State law requires children to receive vaccines for chickenpox,
hepatitis B, measles, meningitis, mumps, diphtheria, polio, rubella,
tetanus and whooping cough before starting school. The state does
not require COVID-19 vaccinations.
Last year, former governor and current U.S. Sen. Republican Jim
Justice vetoed a less sweeping vaccination bill passed by the
Republican supermajority Legislature that would have exempted
private school and some nontraditional public school students from
vaccination requirements.
At the time, Justice said he had to defer to the licensed medical
professionals who “overwhelmingly” spoke out in opposition to the
legislation.
Religious freedom
Morrisey, who previously served as West Virginia’s attorney general,
said he believes religious exemptions for vaccinations should
already be permitted in West Virginia under a 2023 state law called
the Equal Protection for Religion Act.
The law stipulates that the government can’t “substantially burden”

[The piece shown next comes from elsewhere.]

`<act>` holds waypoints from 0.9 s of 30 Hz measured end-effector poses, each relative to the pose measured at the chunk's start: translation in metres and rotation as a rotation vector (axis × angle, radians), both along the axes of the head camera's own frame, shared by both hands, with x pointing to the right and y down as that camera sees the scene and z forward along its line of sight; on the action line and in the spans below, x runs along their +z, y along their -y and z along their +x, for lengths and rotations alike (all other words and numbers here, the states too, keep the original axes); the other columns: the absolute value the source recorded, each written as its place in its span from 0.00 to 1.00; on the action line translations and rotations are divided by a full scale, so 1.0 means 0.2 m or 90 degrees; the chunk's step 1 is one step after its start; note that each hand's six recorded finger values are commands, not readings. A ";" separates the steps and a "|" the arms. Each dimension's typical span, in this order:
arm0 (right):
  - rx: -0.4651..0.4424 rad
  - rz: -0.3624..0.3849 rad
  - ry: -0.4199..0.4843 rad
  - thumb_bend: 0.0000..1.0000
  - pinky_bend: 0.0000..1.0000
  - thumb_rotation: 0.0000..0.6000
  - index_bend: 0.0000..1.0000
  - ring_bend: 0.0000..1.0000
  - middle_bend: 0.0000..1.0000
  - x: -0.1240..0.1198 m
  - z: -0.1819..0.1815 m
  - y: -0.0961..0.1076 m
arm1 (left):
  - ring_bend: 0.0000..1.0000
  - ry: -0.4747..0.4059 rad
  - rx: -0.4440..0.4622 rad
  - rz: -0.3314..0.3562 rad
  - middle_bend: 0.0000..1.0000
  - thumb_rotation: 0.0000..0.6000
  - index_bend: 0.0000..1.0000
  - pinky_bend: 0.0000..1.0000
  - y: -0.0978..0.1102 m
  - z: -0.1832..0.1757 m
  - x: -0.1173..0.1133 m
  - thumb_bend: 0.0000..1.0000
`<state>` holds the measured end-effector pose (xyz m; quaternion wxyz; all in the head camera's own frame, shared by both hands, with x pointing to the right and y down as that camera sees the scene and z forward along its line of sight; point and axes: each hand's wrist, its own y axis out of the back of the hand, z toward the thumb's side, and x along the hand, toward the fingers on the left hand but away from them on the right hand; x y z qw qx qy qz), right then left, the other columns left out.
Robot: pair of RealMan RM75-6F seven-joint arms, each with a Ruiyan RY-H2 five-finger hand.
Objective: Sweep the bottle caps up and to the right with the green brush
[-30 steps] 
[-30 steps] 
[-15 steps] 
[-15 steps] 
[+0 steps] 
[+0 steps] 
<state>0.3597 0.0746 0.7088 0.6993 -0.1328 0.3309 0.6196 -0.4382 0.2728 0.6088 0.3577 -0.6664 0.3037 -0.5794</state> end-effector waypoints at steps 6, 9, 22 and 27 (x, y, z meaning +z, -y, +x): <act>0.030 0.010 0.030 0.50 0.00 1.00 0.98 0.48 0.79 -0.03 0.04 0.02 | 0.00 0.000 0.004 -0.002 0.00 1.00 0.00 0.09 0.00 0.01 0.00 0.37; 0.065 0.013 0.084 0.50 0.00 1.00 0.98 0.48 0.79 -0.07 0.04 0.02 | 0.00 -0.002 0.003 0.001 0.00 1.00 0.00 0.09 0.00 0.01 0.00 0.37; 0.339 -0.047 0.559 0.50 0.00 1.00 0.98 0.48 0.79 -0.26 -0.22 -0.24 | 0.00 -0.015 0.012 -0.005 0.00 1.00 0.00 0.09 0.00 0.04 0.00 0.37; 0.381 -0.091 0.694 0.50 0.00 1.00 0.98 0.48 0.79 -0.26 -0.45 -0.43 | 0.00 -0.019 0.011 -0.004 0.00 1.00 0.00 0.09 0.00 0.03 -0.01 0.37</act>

someone’s constitutional right to freedom of religion unless it can
prove there is a “compelling interest” to restrict that right.
Morrisey said that law hasn’t “been fully and properly enforced”
since it passed. He urged the Legislature to help him codify the
religious vaccination exemptions into law.
After the bill failed Monday, Democratic Delegate Mike Pushkin
called on lawmakers to reach out to Morrisey and "ask him to rescind
his dangerous executive order on childhood immunizations.”
U.S. kindergarten vaccination rates dipped in 2023 and the
proportion of children with exemptions rose to an all-time high,
according to federal data posted in October.